Abbreviations: SPINT1-AS1, serine peptidase inhibitor, Kunitz type 1 antisense RNA1; CRC, colorectal cancer.

Table 3.

Univariate and multivariate analysis of factors associated with recurrence-free survival

Variables Univariate analysis
Multivariate analysis
HR (95% CI) P-value HR (95% CI) P-value
Age 0.929 (0.525–1.644) 0.801
Sex 1.346 (0.758–2.389) 0.311
Tumor location 0.823 (0.465–1.456) 0.504
Tumor differentiation 0.998 (0.614–1.625) 0.995
T stage 2.259 (1.013–5.036) 0.046 2.168 (0.970–4.842) 0.059
Regional lymph node metastasis 3.657 (1.820–7.348) <0.001 1.969 (0.905–4.284) 0.088
Distant metastasis 5.606 (3.010–10.439) <0.001 2.770 (1.398–5.489) 0.003
Tumor size 0.599 (0.338–1.059) 0.078
High SPINT1-AS1 expression 4.355 (2.219–8.549) <0.001 2.519 (1.180–5.378) 0.017

Abbreviations: SPINT1-AS1, serine peptidase inhibitor, Kunitz type 1 antisense RNA1; HR, hazard ratio; CI, confidence interval.

SPINT1-AS1 expression level in CRC serum exosomes

To further consolidate the vital function of this S/AS pair, SPINT1-AS1 and SPINT1 mRNA expression levels in serum exosomes were measured in 45 pairs of preoperative and postoperative serum samples. Decreased SPINT1-AS1 expression was observed after surgery (P=0.001, Figure 4A), while SPINT1 mRNA expression showed no comparable change (P=0.062, Figure 4B). These results suggested a promising role of SPINT1-AS1 in CRC monitoring and prompted us to focus on SPINT1-AS1 in the follow-up study.

Figure 4.

Figure 4

Strand-specific RT-qPCR analysis of (A) SPINT1-AS1, P=0.001 by Wilcoxon signed-rank test and (B) SPINT1 mRNA, P=0.062 by Wilcoxon signed-rank test. Expression in 45 pairs of preoperative and postoperative serum exosome samples.

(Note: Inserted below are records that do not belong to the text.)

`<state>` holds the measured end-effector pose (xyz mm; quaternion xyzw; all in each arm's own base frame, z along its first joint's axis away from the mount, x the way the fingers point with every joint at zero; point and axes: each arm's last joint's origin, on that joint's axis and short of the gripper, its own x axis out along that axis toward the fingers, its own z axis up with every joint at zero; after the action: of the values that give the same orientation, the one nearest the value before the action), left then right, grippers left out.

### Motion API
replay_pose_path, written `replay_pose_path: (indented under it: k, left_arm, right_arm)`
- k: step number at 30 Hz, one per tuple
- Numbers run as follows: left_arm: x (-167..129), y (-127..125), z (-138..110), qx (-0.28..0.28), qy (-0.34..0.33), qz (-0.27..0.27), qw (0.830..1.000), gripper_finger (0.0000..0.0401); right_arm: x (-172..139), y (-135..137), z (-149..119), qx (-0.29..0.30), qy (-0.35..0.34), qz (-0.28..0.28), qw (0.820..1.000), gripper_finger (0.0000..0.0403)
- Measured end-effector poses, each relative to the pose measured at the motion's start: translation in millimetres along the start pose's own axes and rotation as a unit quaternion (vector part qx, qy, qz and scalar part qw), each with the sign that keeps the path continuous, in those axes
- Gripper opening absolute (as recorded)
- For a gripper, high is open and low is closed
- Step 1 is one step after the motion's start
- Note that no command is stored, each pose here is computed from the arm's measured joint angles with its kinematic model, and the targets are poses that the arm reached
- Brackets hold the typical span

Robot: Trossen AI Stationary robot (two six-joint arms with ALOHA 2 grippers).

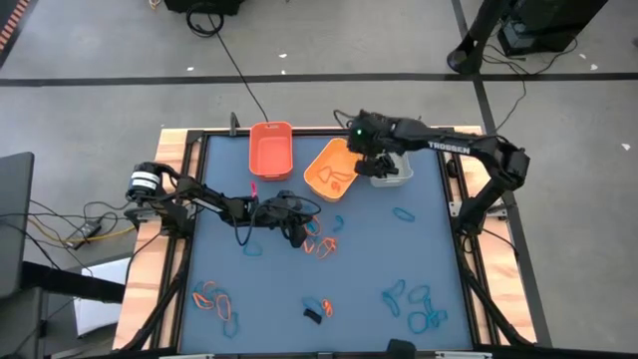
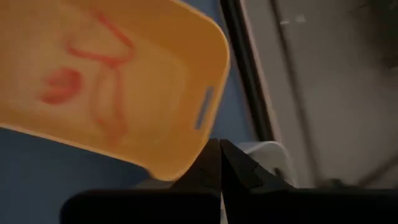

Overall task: Sort rubber bands into baskets
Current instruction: Adjust the yellow bin

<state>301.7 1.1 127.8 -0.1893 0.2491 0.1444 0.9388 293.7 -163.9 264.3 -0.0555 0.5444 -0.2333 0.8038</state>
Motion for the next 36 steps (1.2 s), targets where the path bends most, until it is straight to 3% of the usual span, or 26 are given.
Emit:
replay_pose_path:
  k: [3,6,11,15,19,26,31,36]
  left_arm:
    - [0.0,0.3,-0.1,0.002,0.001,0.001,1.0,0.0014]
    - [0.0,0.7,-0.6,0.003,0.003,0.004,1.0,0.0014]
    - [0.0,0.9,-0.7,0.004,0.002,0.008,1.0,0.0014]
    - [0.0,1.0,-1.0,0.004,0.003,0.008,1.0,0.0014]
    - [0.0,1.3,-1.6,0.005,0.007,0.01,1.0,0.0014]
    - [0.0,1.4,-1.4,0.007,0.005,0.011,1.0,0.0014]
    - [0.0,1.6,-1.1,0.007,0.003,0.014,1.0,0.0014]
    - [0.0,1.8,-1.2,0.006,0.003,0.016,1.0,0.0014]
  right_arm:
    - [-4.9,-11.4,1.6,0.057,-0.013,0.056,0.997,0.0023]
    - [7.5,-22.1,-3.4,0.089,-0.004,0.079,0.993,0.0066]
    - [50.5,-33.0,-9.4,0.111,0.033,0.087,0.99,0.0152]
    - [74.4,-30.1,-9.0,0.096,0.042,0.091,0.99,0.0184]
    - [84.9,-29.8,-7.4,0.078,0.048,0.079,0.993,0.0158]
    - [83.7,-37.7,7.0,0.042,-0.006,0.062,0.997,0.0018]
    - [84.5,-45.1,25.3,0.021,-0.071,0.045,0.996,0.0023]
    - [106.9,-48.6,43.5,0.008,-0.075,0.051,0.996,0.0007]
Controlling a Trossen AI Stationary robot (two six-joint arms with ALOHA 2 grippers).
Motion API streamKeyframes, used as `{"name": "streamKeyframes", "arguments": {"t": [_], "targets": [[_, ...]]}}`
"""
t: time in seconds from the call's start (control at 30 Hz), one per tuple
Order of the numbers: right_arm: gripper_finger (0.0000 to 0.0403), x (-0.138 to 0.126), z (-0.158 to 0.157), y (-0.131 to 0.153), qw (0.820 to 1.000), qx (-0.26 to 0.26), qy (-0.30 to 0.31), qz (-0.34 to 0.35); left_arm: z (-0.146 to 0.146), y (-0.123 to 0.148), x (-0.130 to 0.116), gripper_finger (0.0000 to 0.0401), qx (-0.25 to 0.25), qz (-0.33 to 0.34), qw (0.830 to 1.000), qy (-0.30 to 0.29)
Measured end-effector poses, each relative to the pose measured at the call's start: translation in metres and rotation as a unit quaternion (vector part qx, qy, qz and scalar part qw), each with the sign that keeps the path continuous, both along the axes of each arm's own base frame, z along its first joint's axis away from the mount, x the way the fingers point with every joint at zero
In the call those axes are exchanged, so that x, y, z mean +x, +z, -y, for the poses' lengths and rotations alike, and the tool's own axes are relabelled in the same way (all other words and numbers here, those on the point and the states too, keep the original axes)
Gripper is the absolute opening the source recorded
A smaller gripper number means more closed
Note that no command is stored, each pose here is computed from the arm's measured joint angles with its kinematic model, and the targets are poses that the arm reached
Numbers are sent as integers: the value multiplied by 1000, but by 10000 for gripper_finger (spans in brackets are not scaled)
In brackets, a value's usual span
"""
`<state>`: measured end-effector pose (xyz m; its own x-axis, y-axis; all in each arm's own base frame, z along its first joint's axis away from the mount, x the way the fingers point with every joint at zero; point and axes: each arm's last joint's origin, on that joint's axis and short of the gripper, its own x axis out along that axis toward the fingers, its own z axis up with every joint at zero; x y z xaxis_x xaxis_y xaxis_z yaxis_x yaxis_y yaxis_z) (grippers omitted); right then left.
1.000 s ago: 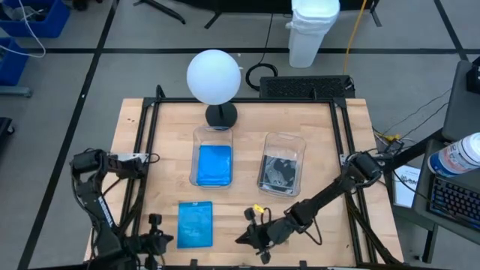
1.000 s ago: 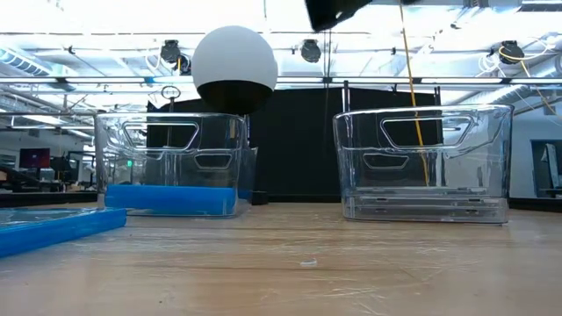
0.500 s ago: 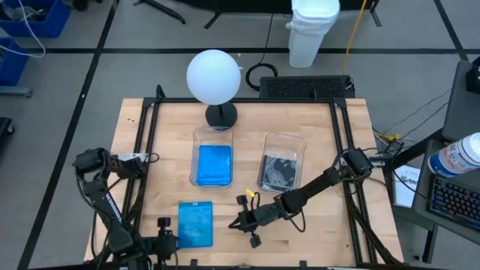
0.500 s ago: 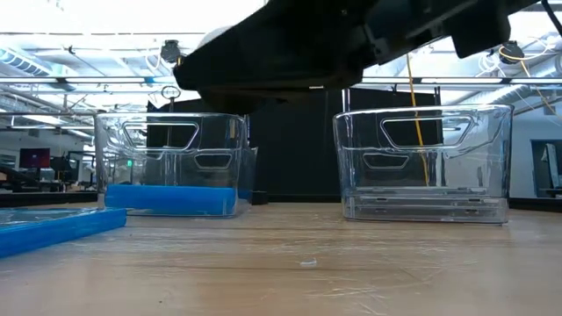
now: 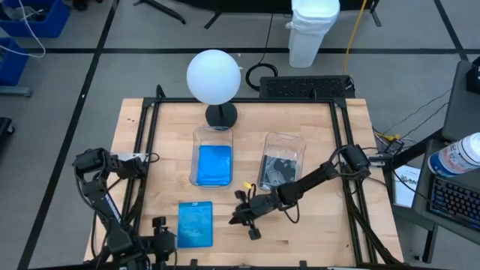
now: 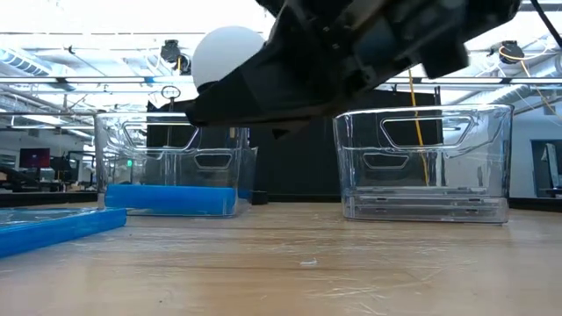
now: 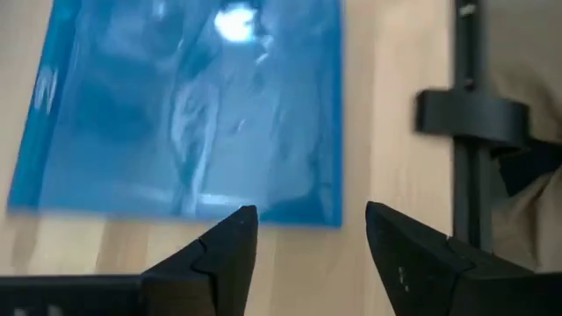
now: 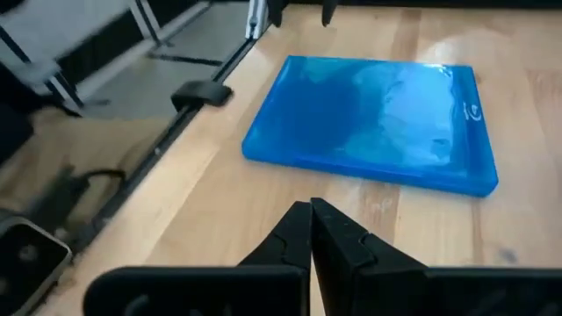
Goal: Pick & place jewel cases by type
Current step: Adjust the right transparent bin
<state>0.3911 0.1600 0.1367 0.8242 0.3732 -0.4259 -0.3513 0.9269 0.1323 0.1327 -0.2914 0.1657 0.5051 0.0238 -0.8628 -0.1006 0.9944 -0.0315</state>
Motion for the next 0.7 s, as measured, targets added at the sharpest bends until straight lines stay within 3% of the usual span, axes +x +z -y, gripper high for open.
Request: {"name": "streamKeyframes", "arguments": {"t": [0.17,0.23,0.37,0.47,0.6,0.7], "targets": [[0,4,4,7,997,79,-7,4,-8,-3,-5,186,-17,-42,995,94],[0,4,4,7,996,86,18,1,-12,-4,-7,168,-12,-42,992,120],[0,1,0,5,993,27,110,23,-14,-8,-9,142,19,-27,997,76],[0,-1,-1,1,993,-16,117,20,-14,-12,-10,135,41,-38,998,16],[0,1,3,2,998,22,62,3,-9,-13,-10,134,21,-38,999,5],[0,1,6,-10,994,59,74,-52,-7,-12,-7,133,6,-15,1000,17]]}}
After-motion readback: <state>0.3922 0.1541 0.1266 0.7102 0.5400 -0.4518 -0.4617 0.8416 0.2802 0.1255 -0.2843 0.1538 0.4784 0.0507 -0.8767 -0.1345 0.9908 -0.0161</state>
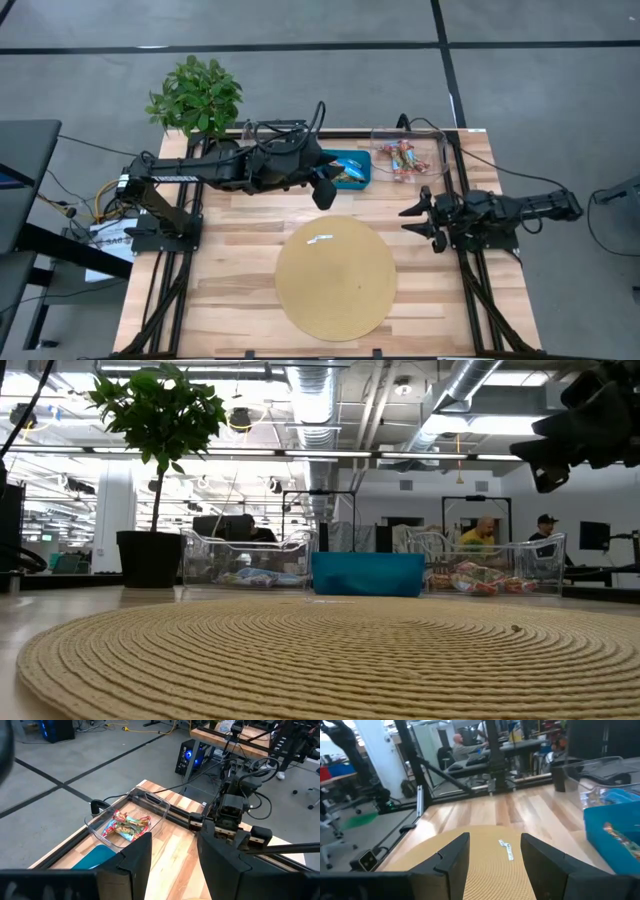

Abbreviations: SPINT1-AS1, serine peptidase inhibitor, Kunitz type 1 antisense RNA1; RT-qPCR, real-time quantitative polymerase chain reaction.

Discussion

In this study, NAT, SPINT1-AS1 was first found in CRC patients by genome-wide lncRNA microarray and strand-specific RT-qPCR methods. And, its expression was negatively correlated with its sense transcript expression. Based on the analysis of a large number of specimens, SPINT1-AS1 showed an increased expression in CRC tissues and had a function to differentiate CRC from AN tissues. Moreover, high SPINT1-AS1 expression level was significantly correlated with regional lymph node metastasis, distant metastasis, and short RFS. Meanwhile, exosomal SPINT1-AS1 in serum of CRC patients might be used as a noninvasive biomarker for therapeutic evaluation.

Recently, growing evidences suggests that dysregulation of lncRNAs is involved in the complexity of the CRC process by influencing various aspects of cell biology, including proliferation, differentiation, apoptosis, angiogenensis, epithelial–mesenchymal transition, invasion, and metastasis.23,24 Certain lncRNAs are uniquely expressed in CRC, and their expression levels are associated with CRC state; therefore, lncRNAs have potential clinical application as biomarkers for diagnosis, prognosis, or as therapeutic targets.23,24 For these reasons, intensive investigations in recent years have focused on the role of lncRNAs in the pathogenesis of CRC. In our study, strand-specific RT-qPCR performed with specific reverse transcription primers was implemented to eliminate detection interference caused by complementary strands. The results of the quantitative studies showed that SPINT1-AS1 expression was significantly increased in CRC tissues compared with AN tissues while SPINT1 mRNA expression was downregulated.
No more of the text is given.